Balancing both worlds: A talk with David Grubbs

Louisville icon David Grubbs visits his hometown again this Friday for a performance with the fuzzed-out alt-rock of Wussy and the high concept art-hop of 1200, as part of the after party for the International Association for the Study of Popular Music, which is happening this weekend on the U of L campus. A veteran of such bands as the mighty Squirrel Bait, the criminally-underrated Bastro and the fractured indie-pop of Gastr Del Sol, Grubbs has split his attention during the last decade between his solo music, his collaborative work and his career as an educator at the City University of New York.

A long-time academic, Grubbs is also taking part in the conference itself, as a panelist during the roundtable discussion “Local Histories: Louisville’s Independent Music Scene,” which takes place on Saturday.

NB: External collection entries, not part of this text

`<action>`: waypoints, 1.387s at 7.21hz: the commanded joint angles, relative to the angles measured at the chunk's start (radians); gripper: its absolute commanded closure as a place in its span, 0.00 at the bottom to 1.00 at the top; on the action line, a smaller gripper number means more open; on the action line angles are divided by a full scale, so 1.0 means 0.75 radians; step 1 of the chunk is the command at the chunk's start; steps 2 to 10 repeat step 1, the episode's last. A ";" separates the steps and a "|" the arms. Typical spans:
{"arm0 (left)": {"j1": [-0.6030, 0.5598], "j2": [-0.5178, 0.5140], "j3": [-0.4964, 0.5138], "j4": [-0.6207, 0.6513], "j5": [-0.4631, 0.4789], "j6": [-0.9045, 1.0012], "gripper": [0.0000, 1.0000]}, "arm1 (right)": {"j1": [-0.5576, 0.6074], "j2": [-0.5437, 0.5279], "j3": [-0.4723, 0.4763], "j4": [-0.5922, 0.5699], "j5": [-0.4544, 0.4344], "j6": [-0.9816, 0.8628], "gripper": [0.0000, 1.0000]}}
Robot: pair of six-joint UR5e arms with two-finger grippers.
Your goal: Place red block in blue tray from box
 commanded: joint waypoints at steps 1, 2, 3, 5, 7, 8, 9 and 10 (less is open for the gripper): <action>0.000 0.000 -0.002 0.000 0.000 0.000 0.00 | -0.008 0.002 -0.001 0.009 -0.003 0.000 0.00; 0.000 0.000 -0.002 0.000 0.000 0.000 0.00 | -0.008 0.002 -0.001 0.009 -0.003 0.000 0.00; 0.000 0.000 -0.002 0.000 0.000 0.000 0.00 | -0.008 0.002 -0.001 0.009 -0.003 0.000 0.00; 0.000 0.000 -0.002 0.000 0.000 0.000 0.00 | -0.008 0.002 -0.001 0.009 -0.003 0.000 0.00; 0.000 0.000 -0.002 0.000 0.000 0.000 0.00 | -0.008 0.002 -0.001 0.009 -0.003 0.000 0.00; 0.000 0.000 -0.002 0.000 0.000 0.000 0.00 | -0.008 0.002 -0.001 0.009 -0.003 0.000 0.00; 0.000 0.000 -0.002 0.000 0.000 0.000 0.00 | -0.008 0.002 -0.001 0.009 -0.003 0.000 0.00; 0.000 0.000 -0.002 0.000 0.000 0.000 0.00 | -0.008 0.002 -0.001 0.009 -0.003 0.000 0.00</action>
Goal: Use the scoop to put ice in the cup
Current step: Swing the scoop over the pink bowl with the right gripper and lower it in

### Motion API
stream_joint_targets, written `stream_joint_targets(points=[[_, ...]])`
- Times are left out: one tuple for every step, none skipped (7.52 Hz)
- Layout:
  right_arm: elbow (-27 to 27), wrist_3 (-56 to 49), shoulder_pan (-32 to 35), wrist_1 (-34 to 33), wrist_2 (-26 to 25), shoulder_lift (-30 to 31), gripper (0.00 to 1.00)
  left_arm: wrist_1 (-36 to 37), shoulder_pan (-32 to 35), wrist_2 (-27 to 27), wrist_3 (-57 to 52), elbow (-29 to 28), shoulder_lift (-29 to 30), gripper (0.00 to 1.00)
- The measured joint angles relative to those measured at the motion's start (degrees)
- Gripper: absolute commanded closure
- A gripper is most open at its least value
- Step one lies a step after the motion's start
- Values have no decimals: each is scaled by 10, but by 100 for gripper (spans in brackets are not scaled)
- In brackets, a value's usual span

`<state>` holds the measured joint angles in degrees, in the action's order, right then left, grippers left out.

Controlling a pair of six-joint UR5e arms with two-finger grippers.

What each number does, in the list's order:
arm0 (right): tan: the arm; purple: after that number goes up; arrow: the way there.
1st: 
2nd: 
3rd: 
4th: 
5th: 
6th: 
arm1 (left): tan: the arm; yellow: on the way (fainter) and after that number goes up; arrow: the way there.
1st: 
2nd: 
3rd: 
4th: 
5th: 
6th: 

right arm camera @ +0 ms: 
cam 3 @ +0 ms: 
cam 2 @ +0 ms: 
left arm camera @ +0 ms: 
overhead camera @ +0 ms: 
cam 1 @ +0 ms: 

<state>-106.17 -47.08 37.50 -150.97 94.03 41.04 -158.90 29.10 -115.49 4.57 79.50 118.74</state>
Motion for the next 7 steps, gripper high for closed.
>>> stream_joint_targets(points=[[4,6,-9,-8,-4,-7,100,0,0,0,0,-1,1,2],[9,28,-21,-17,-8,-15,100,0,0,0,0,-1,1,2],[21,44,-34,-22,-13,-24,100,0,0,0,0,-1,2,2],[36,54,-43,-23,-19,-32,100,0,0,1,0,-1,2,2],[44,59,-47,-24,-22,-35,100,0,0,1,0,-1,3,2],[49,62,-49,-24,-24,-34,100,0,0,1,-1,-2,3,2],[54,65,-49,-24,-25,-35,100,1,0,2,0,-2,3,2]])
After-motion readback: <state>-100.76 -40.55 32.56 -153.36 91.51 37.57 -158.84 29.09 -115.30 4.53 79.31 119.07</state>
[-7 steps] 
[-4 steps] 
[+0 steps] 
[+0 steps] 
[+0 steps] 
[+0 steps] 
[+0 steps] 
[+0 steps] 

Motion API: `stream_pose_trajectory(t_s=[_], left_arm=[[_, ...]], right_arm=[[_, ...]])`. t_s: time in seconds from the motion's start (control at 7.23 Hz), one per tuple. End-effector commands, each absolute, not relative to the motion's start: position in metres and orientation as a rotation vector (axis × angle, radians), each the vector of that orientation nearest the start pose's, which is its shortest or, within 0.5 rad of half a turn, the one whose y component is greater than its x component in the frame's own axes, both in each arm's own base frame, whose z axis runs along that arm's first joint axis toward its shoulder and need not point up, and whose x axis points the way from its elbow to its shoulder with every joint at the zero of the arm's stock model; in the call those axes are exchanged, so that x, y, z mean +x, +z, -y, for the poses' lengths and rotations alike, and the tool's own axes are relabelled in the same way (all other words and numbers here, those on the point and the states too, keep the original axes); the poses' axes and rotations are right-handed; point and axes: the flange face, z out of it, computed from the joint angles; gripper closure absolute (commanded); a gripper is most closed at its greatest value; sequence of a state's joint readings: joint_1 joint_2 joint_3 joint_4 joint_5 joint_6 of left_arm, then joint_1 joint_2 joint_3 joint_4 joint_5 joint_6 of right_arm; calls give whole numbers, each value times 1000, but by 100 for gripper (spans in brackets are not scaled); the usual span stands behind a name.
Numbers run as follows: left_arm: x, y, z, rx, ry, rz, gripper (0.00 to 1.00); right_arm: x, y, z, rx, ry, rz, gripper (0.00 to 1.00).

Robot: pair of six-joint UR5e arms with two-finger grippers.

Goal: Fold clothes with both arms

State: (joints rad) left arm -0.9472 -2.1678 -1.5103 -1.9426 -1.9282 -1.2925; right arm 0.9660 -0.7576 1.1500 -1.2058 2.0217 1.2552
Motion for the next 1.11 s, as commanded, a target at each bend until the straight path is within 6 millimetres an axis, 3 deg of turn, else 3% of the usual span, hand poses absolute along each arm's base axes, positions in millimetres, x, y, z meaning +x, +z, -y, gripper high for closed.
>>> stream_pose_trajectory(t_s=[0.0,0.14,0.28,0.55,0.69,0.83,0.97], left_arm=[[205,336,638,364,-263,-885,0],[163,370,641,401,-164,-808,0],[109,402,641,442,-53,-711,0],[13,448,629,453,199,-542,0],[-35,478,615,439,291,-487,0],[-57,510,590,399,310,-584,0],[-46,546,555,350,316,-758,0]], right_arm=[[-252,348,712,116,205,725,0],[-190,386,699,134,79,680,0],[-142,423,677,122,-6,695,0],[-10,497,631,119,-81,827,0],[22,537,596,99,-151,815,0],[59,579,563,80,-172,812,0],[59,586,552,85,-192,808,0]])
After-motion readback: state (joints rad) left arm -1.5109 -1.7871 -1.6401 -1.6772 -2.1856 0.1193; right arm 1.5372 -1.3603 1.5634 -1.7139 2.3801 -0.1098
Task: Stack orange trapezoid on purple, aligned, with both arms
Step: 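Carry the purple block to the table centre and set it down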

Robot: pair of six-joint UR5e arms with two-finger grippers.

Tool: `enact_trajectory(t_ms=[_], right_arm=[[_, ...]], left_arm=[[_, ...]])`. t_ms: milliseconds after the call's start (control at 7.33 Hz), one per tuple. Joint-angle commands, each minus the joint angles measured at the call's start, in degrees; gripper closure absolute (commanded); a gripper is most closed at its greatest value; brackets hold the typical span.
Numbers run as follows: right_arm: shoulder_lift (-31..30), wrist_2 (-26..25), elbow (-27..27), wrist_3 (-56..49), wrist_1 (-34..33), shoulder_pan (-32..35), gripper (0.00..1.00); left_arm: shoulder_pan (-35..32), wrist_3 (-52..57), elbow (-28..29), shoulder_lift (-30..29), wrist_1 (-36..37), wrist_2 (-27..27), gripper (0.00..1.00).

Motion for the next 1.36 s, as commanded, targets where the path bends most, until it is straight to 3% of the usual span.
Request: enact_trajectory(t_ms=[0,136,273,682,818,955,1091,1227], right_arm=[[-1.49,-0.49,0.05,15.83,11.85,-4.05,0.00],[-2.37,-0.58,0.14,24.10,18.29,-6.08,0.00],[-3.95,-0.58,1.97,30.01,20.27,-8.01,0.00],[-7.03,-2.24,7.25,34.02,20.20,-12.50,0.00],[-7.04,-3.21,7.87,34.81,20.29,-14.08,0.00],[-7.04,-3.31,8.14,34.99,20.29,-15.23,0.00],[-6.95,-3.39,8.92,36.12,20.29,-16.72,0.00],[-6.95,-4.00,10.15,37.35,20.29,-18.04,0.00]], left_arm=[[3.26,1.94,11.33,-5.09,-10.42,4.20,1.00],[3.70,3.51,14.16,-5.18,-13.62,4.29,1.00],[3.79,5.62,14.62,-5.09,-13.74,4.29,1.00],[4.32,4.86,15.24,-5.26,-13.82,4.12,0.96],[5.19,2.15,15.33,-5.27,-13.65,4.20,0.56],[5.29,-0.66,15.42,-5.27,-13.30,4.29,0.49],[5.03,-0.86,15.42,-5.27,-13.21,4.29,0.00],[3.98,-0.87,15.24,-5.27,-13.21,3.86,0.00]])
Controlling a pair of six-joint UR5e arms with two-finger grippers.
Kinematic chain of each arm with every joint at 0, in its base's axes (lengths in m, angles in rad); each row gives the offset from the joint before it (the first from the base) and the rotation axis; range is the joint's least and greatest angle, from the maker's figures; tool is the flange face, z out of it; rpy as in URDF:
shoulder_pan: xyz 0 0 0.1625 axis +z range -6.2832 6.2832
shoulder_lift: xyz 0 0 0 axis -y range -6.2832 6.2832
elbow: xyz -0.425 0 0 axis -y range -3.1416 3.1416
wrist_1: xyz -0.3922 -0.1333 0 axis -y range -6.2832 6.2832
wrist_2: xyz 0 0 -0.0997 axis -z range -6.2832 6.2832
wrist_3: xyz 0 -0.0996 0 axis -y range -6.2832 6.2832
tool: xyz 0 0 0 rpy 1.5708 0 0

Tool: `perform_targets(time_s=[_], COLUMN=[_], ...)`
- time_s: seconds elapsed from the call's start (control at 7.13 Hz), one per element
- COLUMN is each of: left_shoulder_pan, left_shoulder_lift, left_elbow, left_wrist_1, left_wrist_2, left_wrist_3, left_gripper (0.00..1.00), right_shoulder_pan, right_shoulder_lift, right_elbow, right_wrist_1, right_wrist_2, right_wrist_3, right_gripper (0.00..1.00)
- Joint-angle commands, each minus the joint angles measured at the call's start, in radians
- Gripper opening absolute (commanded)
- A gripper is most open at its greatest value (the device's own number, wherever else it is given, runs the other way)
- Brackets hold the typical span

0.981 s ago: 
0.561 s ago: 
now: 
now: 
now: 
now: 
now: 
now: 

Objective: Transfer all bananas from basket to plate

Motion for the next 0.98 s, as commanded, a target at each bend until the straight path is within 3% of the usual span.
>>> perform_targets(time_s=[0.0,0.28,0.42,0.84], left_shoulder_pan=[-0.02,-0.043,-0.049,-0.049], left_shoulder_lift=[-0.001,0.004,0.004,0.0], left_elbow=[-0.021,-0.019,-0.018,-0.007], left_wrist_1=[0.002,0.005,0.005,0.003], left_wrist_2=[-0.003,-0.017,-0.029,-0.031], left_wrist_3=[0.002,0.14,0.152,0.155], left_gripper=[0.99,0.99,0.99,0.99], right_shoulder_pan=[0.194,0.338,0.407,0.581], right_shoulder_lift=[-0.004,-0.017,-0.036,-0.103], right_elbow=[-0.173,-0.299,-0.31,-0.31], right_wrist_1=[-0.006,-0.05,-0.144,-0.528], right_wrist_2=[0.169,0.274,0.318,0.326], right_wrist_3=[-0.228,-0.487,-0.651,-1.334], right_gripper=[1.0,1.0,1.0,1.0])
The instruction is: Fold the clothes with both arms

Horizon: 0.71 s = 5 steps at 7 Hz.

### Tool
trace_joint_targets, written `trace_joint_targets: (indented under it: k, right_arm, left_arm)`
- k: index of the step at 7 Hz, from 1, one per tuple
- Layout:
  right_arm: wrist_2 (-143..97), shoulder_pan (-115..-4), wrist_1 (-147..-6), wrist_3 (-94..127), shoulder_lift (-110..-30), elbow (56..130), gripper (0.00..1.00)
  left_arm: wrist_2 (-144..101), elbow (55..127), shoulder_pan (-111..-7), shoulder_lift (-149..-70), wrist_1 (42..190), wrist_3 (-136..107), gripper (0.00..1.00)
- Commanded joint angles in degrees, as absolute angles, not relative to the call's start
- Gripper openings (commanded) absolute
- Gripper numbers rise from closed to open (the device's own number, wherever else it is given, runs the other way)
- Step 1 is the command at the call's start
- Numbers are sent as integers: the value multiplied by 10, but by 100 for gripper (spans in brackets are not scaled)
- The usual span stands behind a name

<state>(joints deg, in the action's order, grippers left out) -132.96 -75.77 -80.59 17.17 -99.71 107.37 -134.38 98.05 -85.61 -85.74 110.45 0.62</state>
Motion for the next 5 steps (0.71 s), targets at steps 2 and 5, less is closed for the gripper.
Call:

“I’ve generally had fantastic experiences at the Pop Conference,” he says. “It tends to bring together, almost in equal parts, popular-music academics and popular-press critics, and it makes everyone up their game: critics have to present more-sustained, more-significant research and academics have to rise to the challenge of making their presentations be of interest outside of the classroom and the traditional academic conference.”

He carefully balances his two worlds — music and academia — in his musical efforts.

“Whereas some people might say that teaching and writing focuses them to tackle more heady problems, I would say that teaching has made me more relaxed, more social, and more willing to improvise and think on my feet,” he says.

While Grubbs has no comment on his own music’s place in the pop lexicon, he does have an idea of how exactly you’d define the term: “I’d imagine that pop music is intended to be accessible. For me, the fact of making records — and there are many ways in which making records is still my number-one dream activity — and touring are two ways of showing that the music you make is accessible. The proof is in the action of addressing an audience.”

“In my experience, music is always a multidisciplinary practice that also involves writing, design, visual art and so on,” he continues.  “But as regards writing that’s not part of some kind of performance practice, one of the ways that I recharge and continue anew is to switch from one kind of work to another.”

Having moved away some years ago, how does Grubbs identify Louisville music in a larger pop context?

“If I feel out of touch, it’s because the music from Louisville that I keep up with comes from friends who are more or less of the same age as me: Will Oldham, Britt Walford, Brian McMahan, Brett Ralph, Tim Barnes,” he explains. “I don’t have a particularly good sense of what’s bubbling from folks who aren’t as rickety and gray or bald as my peers.”